Endlich bleiben mir die Leut’! 160 5.1 „Reparieren statt wegwerfen“ – Wertschätzung im Fokus des Kapitels Ziel Wir leben in einer Überfluss- und Wegwerfgesellschaft, und das nicht nur in technischer Hinsicht. Es hat den Anschein, dass auch mit Menschen in Unternehmen so umgegangen wird – austauschen statt Probleme beheben.
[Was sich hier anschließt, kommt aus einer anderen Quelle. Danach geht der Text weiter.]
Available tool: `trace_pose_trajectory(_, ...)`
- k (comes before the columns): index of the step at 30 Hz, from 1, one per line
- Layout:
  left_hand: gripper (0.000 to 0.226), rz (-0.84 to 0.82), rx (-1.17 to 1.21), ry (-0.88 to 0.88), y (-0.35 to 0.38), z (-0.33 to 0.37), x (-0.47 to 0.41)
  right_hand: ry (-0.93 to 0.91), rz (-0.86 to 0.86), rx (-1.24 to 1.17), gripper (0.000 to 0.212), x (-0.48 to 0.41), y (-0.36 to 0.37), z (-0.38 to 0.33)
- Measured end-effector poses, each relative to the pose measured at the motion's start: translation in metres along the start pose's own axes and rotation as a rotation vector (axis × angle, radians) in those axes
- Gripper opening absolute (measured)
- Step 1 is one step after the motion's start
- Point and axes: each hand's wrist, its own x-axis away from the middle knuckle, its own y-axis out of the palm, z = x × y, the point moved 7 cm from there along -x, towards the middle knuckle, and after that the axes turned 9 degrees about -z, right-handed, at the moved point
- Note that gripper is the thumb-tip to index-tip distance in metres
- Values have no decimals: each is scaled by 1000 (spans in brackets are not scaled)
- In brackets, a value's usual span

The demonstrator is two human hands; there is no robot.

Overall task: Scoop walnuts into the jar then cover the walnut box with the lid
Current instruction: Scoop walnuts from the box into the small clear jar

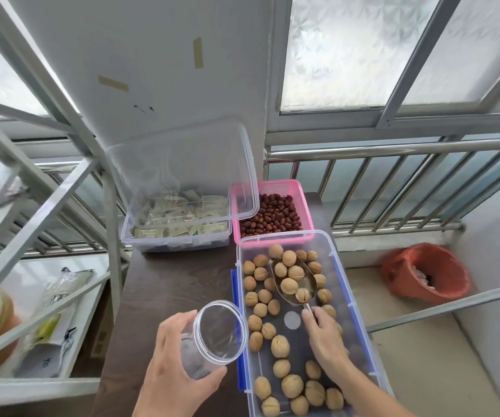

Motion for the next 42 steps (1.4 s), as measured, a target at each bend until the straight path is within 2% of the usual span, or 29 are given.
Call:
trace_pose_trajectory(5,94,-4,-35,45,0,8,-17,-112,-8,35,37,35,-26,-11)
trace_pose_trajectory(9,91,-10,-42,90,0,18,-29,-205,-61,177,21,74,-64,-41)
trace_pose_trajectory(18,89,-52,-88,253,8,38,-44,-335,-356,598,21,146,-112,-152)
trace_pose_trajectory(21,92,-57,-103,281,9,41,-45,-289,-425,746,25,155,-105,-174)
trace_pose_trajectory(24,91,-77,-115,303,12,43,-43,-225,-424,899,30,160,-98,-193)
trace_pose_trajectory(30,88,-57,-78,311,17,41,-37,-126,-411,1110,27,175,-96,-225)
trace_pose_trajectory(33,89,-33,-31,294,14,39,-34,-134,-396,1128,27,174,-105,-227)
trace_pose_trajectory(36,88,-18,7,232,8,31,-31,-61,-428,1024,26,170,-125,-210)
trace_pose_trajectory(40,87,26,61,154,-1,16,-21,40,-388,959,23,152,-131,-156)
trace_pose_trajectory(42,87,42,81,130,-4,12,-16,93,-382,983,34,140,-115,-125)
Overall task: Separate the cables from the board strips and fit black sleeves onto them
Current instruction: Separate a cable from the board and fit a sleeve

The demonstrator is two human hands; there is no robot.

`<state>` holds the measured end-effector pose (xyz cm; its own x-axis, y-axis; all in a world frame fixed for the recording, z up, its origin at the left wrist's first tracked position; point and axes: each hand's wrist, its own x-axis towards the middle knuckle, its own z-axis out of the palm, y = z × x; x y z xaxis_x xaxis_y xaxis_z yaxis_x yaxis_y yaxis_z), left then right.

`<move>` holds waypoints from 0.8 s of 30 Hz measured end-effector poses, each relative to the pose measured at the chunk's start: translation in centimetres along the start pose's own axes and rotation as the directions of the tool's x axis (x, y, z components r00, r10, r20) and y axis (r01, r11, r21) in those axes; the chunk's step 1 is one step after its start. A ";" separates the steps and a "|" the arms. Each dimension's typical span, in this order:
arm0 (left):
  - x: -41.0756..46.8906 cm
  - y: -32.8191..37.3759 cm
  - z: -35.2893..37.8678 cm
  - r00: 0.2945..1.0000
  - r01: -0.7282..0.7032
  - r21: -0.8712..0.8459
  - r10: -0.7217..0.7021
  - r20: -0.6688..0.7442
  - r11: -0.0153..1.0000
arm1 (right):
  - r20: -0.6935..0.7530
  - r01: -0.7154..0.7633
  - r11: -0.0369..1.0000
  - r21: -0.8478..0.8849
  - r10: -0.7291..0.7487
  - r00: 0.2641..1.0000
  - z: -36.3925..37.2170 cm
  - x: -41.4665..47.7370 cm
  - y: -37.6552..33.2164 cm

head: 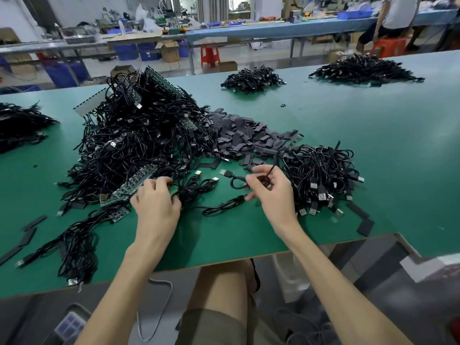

In diesem Kapitel zeigen wir Ihnen daher alternative Wege auf, wie ein wertschätzender und bewusster Umgang mit Menschen zu nachhaltigem Erfolg führen kann. 5.1.1 Der Überfluss und seine Auswirkungen „Hire and fire“ oder die Reduzierung von Mitarbeiterinnen und Mitarbeitern auf bloße „menschliche Ressourcen“ – ein Begriff, der im Englischen als „Human Resources“ deutlich harmloser klingt, als er tatsächlich ist; nicht alle wirtschaftlichen Trends der vergangenen Jahrzehnte waren gut. Auch vor den Menschen hat die Wegwerfmentalität unserer Gesellschaft nicht Halt gemacht. Es ist höchste Zeit, einen bewussten Gegentrend zu setzen. Die Klimakrise, die längst bis in unsere gemütlichen Wohnzimmer vorgedrungen ist, wirft eine grundlegende Frage auf: Gehen wir mit unseren Mitmenschen am Ende genauso achtlos um wie mit unserer Umwelt? Beides – Wegwerfgesellschaft und Klimakrise – muss nicht sein. Sehen wir uns das genauer an. Die Basis für die Wegwerfgesellschaft ist der industriell erzeugte Überfluss – besonders gut erkennbar an den Bereichen Kleidung und Nahrungsmittel. Im Modebereich gipfelt diese Entwicklung im Trend des „Fast Shoppings“: Menschen kaufen Kleidung, tragen die gekauften Stücke aber nicht, sondern werfen sie nach dem Kauf weg – manchmal werden sie auch getauscht oder hergeschenkt.